01 -  Preheat oven to 350°F and grease a standard 12-cup muffin tin or line with silicone muffin liners. 
 02 -  Cook the Italian sausage in a skillet over medium heat, breaking up pieces until browned, about 5 minutes. Add onion, garlic, and bell pepper; sauté until vegetables soften, approximately 3 minutes. 
 03 -  Stir in diced tomatoes, chopped spinach, dried Italian herbs, and crushed red pepper flakes. Simmer mixture for 3 minutes, then remove from heat and allow to cool slightly. 
 04 -  In a large mixing bowl, whisk together eggs, whole milk, salt, and black pepper until smoothly blended. 

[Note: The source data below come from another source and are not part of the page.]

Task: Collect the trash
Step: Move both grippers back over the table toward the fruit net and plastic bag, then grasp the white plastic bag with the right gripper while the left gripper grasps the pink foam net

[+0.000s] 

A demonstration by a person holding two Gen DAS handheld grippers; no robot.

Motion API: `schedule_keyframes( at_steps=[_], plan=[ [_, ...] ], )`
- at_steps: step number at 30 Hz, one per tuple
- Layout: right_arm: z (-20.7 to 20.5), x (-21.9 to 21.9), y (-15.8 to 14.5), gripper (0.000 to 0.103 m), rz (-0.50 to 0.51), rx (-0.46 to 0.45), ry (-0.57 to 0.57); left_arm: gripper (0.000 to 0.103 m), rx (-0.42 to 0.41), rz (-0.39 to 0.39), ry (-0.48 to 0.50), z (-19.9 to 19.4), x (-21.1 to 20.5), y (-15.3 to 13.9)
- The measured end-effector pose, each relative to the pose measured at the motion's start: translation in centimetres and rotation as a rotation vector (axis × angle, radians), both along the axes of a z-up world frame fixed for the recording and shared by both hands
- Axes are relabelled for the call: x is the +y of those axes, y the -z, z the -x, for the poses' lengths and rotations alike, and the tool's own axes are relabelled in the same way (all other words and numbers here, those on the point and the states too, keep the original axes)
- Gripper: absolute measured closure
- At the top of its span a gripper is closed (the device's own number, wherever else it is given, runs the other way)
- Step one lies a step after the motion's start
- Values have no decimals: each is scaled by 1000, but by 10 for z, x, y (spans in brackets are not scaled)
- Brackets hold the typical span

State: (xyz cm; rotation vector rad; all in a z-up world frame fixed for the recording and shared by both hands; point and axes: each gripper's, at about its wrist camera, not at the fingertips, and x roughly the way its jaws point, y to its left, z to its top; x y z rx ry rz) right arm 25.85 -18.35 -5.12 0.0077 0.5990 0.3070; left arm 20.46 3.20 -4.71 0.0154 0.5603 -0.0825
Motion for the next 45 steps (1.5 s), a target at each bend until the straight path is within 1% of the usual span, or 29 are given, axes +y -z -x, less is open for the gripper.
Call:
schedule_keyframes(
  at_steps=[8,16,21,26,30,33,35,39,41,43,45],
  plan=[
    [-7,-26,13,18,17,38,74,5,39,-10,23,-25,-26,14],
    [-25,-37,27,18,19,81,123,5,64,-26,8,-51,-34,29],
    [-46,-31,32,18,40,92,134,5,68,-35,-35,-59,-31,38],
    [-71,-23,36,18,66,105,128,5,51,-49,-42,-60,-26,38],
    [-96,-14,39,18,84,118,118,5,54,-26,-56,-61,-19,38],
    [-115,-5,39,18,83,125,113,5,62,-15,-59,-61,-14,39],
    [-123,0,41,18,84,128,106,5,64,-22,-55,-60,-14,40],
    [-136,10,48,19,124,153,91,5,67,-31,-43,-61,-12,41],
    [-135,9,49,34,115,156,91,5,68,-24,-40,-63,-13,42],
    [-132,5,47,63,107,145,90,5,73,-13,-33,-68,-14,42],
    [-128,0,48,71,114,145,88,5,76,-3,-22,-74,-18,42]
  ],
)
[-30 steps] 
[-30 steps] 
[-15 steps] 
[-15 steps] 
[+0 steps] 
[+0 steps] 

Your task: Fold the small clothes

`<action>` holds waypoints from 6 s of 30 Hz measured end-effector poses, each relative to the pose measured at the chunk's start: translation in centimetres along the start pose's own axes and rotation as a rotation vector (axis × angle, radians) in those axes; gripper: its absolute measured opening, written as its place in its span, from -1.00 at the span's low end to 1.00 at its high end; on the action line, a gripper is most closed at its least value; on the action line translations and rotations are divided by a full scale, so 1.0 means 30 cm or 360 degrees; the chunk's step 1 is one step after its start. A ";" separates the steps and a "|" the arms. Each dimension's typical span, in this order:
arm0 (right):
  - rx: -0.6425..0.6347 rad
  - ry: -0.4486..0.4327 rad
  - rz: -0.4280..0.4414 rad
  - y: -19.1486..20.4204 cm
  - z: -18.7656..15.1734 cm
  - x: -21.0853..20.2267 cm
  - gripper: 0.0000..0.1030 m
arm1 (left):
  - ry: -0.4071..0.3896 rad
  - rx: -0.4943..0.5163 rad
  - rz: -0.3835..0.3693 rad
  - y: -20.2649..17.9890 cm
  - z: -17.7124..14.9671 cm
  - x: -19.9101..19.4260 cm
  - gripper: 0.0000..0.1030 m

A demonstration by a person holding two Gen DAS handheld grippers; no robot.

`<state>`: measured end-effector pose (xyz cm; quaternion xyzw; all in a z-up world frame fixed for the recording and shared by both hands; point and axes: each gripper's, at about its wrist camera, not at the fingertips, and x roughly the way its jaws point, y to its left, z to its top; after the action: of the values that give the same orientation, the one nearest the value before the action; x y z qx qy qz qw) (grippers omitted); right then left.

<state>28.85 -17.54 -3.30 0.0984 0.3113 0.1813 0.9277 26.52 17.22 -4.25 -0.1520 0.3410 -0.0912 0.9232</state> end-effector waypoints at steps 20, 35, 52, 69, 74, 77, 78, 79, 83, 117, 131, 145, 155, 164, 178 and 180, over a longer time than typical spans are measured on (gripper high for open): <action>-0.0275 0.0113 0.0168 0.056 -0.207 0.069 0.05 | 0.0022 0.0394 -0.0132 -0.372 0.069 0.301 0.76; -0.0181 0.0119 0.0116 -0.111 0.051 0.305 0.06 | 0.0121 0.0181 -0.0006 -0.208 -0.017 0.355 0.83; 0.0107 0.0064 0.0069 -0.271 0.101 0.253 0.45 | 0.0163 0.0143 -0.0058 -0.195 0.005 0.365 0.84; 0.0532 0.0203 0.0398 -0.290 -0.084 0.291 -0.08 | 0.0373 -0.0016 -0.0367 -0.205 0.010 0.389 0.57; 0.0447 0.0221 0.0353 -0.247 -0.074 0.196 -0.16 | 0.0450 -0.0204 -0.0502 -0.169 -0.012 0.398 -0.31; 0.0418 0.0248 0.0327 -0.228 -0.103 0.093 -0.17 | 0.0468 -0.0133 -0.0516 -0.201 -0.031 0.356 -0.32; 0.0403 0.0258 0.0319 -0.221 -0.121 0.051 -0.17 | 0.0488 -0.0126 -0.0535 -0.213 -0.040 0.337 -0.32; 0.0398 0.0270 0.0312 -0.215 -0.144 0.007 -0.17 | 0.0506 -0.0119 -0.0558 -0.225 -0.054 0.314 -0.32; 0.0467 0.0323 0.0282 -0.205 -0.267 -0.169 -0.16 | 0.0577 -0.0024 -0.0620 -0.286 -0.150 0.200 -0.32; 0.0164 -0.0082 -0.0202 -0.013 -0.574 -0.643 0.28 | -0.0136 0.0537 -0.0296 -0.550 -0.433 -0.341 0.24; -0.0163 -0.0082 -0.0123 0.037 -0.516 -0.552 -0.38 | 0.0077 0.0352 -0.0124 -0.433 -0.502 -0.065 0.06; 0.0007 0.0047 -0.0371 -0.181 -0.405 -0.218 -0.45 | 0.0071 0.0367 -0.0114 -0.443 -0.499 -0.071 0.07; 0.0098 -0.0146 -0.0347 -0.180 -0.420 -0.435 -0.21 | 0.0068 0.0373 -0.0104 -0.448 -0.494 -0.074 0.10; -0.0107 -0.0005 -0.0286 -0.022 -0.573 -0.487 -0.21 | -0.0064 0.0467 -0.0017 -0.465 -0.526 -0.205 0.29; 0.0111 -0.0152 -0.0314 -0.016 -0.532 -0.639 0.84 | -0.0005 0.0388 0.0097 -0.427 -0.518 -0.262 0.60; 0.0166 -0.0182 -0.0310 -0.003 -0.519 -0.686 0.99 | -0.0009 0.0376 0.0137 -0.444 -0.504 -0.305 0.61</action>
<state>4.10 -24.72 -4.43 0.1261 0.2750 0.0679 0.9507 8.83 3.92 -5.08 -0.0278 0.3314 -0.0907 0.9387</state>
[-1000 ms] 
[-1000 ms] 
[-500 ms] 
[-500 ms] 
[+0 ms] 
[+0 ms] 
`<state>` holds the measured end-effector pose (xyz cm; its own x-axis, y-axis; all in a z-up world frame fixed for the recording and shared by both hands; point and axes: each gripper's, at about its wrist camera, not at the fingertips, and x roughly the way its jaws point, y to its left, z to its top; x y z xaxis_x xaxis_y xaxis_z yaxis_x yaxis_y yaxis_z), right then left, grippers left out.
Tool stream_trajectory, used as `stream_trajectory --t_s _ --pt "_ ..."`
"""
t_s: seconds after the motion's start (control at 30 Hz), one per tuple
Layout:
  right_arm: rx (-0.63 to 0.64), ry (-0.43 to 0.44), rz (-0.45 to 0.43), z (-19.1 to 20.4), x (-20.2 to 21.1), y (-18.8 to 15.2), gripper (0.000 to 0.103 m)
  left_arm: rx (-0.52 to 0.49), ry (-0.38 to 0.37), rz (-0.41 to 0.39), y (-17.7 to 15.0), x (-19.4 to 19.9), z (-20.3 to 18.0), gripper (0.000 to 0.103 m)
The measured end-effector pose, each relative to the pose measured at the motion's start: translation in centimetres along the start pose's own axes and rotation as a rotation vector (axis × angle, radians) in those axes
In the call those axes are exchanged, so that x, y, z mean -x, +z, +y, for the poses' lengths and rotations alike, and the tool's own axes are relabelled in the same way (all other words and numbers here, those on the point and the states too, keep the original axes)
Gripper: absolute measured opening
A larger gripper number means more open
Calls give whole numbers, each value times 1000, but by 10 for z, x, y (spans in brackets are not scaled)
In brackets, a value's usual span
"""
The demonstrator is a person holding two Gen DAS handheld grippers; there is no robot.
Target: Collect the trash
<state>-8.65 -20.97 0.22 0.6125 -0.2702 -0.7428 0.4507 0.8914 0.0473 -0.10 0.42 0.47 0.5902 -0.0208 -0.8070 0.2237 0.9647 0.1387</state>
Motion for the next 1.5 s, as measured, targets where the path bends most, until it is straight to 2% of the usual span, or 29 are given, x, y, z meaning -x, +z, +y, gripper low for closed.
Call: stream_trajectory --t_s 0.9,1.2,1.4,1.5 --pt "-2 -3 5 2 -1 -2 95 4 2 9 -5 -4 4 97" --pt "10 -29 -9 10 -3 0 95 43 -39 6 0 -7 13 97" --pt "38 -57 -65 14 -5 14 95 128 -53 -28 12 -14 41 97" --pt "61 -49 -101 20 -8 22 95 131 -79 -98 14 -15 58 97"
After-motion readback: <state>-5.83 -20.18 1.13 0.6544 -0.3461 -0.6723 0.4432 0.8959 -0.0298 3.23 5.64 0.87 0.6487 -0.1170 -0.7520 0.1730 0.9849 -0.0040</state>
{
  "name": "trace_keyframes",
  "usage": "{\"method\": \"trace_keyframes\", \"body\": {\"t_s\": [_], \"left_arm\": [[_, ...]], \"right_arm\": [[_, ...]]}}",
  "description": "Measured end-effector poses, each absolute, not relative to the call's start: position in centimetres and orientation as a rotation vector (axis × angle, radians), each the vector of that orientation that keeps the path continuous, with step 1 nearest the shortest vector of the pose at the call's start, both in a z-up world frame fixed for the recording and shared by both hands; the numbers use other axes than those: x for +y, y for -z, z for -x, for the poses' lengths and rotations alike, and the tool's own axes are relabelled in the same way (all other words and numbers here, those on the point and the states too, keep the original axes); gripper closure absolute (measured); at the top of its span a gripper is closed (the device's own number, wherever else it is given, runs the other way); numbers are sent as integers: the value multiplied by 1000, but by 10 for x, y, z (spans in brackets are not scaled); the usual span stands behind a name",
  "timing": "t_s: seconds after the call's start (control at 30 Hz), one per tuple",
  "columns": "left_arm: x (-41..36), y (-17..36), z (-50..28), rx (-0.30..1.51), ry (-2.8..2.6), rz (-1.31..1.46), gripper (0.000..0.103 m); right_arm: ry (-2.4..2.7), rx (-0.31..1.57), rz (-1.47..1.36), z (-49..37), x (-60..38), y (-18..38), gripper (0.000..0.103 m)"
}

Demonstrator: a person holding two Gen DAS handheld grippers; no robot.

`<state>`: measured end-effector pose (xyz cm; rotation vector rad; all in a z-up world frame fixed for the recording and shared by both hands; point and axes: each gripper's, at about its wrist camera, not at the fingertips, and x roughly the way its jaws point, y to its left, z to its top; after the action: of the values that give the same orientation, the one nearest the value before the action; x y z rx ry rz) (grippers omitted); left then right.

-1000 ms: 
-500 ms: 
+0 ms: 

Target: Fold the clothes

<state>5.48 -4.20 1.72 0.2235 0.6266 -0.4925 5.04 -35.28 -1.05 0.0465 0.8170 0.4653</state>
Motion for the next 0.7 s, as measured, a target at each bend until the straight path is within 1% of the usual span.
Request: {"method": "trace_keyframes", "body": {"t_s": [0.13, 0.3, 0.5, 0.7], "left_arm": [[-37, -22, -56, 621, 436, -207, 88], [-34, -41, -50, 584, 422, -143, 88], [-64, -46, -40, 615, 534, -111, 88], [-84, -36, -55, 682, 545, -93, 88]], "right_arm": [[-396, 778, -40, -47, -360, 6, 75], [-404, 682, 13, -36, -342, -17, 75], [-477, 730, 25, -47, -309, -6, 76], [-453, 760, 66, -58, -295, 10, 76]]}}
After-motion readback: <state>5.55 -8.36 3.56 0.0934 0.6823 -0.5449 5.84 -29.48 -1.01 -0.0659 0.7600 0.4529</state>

 05 -  Add shredded mozzarella, grated Parmesan, chopped basil, and cooled sausage-vegetable mixture to egg blend. Stir until evenly incorporated. 
 06 -  Gently fold in broken lasagne noodle pieces. 
 07 -  Distribute mixture evenly among prepared muffin cups, filling each about three-quarters full. 
 08 -  Bake in preheated oven for 20 to 25 minutes, until muffins are puffed, golden, and a toothpick inserted in the center comes out clean. 
 09 -  Allow muffins to cool for 5 minutes, then run a knife around edges to release. Garnish with additional fresh basil before serving.